種まきから4~5ヶ月ぐらいまでは土を濡れ気味にしているため、カビとの闘いになります。
冬に耐寒温度を下回るため室内に入れていると、密閉空間のためカビが生えて収拾が付かなくなることがあります。暖かい昼間だけでも外に置くか、ミニ扇風機を回すなどしてカビが生えないようにします。
また、肥料を与えている鉢、緑色の藻が生えている鉢は更にカビが生えやすくなっています。毎朝よく観察して、カビが生え始めたらその部分の土をこそげ取ります。
ベンレートやオーソサイドといったカビ対策の殺菌剤を撒くのもよいですが、あくまで予防程度で、生えてしまったカビは土の除去でないとだめなようです。といってもリトープスの生えている部分のカビの除去は容易ではありません。
アイスクリームなどについているごく小さなプラスチックスプーンなどで丁寧にこそげるか、ピンセットで土ごとつまんで取り除きます。
6ヶ月後以降は戸外の栽培になり、またある程度鉢を乾かし始終びちゃびちゃにしなくてよくなるので、カビの心配はほとんどなくなります。
寒さ対策のコツ
リトープスの成株(種まきから2年以上経過)は低温に強く1℃を耐えるとされています。実際2℃程度なら問題なかったです。しかし種まきしたばかりの苗は水分が多いため、低温障害を受けやすくなっています。
そのため3℃程度を目安に室内の明るい窓辺に取り込みます。室内では温度の上げすぎや日光不足に注意します。
肥料のコツ
肥料を与えると、成長が早くなり与えていない株と比べると目に見えて大きくなります。しかし一方で藻やカビが生えやすくなり、管理が難しくなるのも事実です。特に種まきから1~3ヶ月は無肥料で育てるのが安全です。
試しに種まきから2ヶ月目にマグアンプKを撒いたところ、たちまち溶けて緑色の藻が生えてきました。しかし大きくなるのも早かったです。このときは戸外で栽培していたため、奇跡的にカビは生えなかったのですが、一歩間違えれば全滅の危機もありました。
そのため、濃い肥料をたくさん与えるのは避けて置いたほうがよいと思います。
4ヶ月以降になったら時々少量のハイポネックス希釈水を撒くとよいと思います。
徒長対策のコツ
リトープスが徒長する原因は、日光不足によるところが大きいです。
特に播種直後室内に置いていたり、冬場に室内に取り込んでいる間に徒長してしまうことが多いです。
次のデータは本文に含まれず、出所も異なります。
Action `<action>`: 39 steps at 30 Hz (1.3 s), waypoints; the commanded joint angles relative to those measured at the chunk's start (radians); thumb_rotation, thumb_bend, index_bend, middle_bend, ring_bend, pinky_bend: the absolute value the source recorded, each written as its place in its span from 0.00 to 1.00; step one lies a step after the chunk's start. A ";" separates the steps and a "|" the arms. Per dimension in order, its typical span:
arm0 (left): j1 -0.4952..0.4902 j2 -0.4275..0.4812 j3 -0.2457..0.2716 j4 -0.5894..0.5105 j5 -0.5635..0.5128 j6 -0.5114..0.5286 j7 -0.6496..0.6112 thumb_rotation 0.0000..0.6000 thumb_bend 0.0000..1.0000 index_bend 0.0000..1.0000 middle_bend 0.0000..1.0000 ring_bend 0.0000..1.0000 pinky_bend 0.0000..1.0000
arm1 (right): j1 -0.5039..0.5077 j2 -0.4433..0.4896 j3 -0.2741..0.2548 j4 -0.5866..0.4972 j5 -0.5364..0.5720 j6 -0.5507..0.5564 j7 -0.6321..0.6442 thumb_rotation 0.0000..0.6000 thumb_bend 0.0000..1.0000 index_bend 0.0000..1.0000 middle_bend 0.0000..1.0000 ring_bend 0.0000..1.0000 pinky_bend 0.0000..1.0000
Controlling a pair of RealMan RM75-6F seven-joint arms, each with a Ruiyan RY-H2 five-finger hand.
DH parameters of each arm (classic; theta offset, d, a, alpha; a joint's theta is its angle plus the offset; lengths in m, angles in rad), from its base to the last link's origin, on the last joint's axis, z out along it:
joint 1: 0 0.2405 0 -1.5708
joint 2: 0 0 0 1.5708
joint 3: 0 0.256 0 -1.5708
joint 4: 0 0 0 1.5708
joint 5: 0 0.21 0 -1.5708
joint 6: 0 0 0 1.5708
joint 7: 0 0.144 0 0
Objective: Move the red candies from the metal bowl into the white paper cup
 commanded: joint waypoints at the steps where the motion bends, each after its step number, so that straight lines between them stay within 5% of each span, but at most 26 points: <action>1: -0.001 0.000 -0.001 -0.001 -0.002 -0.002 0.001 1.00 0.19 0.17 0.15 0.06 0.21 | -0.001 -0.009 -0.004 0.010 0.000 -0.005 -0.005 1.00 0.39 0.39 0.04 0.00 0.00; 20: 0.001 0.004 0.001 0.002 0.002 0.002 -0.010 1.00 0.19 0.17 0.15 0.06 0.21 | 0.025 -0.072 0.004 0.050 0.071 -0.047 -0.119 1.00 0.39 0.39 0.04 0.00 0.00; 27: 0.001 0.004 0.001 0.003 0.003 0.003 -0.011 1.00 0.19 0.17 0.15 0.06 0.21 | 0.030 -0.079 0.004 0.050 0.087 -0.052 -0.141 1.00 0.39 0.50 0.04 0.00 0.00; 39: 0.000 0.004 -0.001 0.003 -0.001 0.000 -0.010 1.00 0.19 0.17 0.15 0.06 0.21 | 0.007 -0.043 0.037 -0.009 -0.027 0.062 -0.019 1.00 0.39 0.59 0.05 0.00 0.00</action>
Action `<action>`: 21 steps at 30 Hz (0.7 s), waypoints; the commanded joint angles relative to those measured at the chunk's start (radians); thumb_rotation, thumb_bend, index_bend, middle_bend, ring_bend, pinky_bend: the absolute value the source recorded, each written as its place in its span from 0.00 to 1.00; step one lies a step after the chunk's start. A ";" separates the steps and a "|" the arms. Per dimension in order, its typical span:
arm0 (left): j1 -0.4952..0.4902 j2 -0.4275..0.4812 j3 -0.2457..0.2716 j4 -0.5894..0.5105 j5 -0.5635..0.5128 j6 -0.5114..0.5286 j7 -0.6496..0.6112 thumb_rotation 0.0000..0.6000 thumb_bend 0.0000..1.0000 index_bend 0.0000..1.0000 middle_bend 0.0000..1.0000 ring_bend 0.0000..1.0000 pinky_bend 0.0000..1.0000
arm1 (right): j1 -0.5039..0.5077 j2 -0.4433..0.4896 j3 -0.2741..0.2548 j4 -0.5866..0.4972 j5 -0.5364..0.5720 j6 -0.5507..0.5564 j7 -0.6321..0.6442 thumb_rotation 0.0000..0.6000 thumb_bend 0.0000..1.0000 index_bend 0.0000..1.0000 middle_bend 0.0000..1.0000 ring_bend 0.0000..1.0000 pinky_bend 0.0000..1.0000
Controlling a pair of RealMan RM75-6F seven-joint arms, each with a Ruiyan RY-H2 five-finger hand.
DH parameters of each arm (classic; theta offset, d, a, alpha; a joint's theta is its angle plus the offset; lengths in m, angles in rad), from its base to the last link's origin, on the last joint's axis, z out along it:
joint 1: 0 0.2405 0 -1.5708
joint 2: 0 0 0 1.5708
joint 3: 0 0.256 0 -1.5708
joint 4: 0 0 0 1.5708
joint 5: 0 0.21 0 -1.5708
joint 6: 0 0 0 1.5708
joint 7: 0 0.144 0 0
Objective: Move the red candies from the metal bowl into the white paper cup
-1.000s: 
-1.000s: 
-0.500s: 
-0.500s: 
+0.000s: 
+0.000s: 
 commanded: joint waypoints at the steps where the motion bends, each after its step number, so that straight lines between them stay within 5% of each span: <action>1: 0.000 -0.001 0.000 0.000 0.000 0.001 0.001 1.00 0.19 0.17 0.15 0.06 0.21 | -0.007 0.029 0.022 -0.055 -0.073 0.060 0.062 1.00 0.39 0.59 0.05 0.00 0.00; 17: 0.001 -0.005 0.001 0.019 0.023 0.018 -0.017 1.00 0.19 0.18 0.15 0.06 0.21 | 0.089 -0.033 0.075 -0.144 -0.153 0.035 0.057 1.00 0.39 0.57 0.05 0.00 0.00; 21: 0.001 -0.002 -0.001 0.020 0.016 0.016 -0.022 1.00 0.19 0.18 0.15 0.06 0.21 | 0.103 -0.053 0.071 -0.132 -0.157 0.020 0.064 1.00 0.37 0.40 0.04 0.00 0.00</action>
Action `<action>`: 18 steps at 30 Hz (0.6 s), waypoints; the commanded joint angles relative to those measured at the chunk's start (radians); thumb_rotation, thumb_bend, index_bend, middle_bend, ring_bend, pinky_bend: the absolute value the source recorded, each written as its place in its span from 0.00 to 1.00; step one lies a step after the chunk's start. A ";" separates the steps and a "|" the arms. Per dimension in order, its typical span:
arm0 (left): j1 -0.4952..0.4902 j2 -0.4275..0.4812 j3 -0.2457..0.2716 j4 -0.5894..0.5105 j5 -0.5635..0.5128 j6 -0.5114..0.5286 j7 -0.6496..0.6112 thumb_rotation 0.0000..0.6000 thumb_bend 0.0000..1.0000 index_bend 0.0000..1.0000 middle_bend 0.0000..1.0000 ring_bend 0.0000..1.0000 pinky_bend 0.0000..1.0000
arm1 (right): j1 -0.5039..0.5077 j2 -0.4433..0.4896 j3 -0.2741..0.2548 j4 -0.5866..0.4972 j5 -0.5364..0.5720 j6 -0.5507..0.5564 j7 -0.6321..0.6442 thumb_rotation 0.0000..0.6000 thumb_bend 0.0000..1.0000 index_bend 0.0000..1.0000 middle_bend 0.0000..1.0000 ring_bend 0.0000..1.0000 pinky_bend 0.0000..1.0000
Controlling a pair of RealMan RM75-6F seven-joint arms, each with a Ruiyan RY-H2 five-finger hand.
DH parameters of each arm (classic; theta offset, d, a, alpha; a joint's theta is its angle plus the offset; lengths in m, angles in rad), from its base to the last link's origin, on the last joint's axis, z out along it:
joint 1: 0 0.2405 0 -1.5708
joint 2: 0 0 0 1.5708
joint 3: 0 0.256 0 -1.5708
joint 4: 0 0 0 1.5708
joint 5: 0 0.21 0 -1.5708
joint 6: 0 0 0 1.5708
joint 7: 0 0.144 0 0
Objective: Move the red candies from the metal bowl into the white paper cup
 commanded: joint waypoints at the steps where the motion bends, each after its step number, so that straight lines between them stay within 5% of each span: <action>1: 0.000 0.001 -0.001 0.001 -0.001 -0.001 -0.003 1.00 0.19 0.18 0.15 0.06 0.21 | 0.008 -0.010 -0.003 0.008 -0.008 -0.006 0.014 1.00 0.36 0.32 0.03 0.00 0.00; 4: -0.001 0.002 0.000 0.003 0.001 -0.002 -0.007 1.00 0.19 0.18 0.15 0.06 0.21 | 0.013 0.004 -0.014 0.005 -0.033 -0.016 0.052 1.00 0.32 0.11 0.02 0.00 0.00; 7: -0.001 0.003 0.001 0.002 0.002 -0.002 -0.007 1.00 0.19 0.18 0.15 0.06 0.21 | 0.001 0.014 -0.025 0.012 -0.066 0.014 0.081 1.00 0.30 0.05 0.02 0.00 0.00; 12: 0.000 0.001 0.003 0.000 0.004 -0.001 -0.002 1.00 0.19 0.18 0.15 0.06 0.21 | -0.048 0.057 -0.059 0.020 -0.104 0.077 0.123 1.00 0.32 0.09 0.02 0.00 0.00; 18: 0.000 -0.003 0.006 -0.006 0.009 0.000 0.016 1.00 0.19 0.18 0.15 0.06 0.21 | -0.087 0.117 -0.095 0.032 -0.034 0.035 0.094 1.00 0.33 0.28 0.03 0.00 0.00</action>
また5~7月も簡易ビニール温室においている場合は、日が差し込まないため最上段に置かないと徒長してしまいがちです。
室内に置く場合は、植物育成ライトを用意できるのであればそれが最善です。
その他、6ヶ月以内は水やりのしすぎで徒長することはあまりないようです。それよりは肥料の与えすぎが心配で、濃い肥料を与えると背丈が急にぐっと伸びてしまうことがあります。
緑色の藻が付くことの対策
種まきから1~4ヶ月は土が湿っているため、直射日光下に置くと藻が良く生えてきます。藻の対策はオーソサイド水和剤をスプレーするのがよいようです。ただ万全ではなく、一度生えてしまったものを枯らすことは難しいです。
対策は1~4ヶ月目までは肥料を与えない、オーソサイドのスプレーを2週間に1度行うなどです。※同じ殺菌剤でもベンレートより断然オーソサイドのほうが藻への効果は高いように感じられます。
藻はある程度経つと土と塊になるので、土が比較的乾いている日にごく小さなスプーンで掬って取ると取れます。